Detroit-based photojournalist Brittany Greeson embedded in one of the city’s ballot-counting centers last night to dispatch photos of vote-tallying and the protests they attracted. Two of her signature photos, commissioned by the New York Times and published last night, involved two African American voting officials standing against pro-Trump demonstrators who were demanding for the count to be stopped.


While viral, the photos did not speak to the identity of the two ballot center workers who embody the heightened tensions in America today. The lady standing in the door is Sommer Woods, a Talladega College alumna.
The gentleman is DeRone Buffington, a Morehouse College alumnus.
Their names won’t make the captions of the Times or most of the outlets that will run their photos today, and their courage isn’t sufficiently captured in these images for trying to preserve democracy for Biden and Trump supporters alike, even as they are divided on how that support best represents today’s democratic ideals.
But there they are, representing not just themselves, families, and communities; more than just their HBCUs or even Black America. They are representing the best of America — free and fair elections, opportunity and autonomy regardless of race, and free speech.
It may seem difficult, but this is democracy at work. This is how it has always worked for white men, and slowly through the generations, trickling down to women and racial minorities. Arguing, protesting, threatening each other, and eventually resolving to get things done is the American way.
Suggesting that the 60 million-plus voters who support Trump and his unique brand of division are what makes America broken is a disservice to the people, particularly the Black folks, who believe in America enough to volunteer and put their health and well-being on the line for the execution of the highest form of civic engagement. It is a disservice to the 70 million-plus people, particularly the Black folks, who exercised their right to vote and went the extra mile to ensure that others in our communities could do the same.
Democracy isn’t broken when it doesn’t go your way; it underscores the idea that you have a way to go that counts just as much as the way for any other American.

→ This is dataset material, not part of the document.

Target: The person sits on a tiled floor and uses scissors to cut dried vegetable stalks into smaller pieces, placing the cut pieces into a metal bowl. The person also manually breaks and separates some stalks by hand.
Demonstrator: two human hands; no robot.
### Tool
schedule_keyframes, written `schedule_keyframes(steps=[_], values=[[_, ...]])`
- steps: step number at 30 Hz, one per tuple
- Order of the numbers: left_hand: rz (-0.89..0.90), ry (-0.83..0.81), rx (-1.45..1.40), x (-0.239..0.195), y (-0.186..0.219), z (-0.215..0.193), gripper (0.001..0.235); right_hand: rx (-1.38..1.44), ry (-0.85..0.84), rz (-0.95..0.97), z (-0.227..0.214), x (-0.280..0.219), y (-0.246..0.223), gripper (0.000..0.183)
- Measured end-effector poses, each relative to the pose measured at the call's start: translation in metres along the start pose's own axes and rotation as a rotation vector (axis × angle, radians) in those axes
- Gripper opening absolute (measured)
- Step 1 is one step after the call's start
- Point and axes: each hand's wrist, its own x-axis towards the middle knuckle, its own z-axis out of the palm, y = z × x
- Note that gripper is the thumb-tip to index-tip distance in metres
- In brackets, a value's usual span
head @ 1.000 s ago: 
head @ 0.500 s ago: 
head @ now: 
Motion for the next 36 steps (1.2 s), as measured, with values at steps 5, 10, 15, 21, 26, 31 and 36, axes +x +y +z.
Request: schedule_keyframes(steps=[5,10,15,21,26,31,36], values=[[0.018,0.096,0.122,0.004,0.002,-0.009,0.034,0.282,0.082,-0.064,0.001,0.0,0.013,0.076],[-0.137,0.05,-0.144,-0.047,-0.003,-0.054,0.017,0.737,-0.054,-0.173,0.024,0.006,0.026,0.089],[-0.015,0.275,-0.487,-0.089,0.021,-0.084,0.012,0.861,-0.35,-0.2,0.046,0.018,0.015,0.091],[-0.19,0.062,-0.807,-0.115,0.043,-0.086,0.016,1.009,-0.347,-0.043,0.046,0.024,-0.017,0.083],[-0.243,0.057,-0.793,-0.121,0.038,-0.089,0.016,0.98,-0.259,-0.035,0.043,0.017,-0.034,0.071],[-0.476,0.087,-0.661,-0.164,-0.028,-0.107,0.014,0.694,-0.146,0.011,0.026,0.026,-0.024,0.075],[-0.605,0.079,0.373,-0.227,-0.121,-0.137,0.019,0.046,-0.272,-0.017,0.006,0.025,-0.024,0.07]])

Yes, that way gets exploited, suppressed, and marginalized, but too many Black people continue to believe in doing their part to make that road straight because at its best, it will work.
HBCUs produced too many freedom fighters and too many icons in the name of civil rights to suggest that their work is incomplete in the face of a close election. Buffington and Woods aren’t standing in harm’s way in Detroit for that kind of defeatist rhetoric.
If there’s a fight for what America could eventually be, a place where we go back and forth on ideas and values with civility and care for each other, I wouldn’t call this election or this climate a defeat. In these growing pains, I wouldn’t call two HBCU graduates versus a throng of angry white folks in Detroit a bad sign of things to come.
I’d call it a fair fight for the greater good.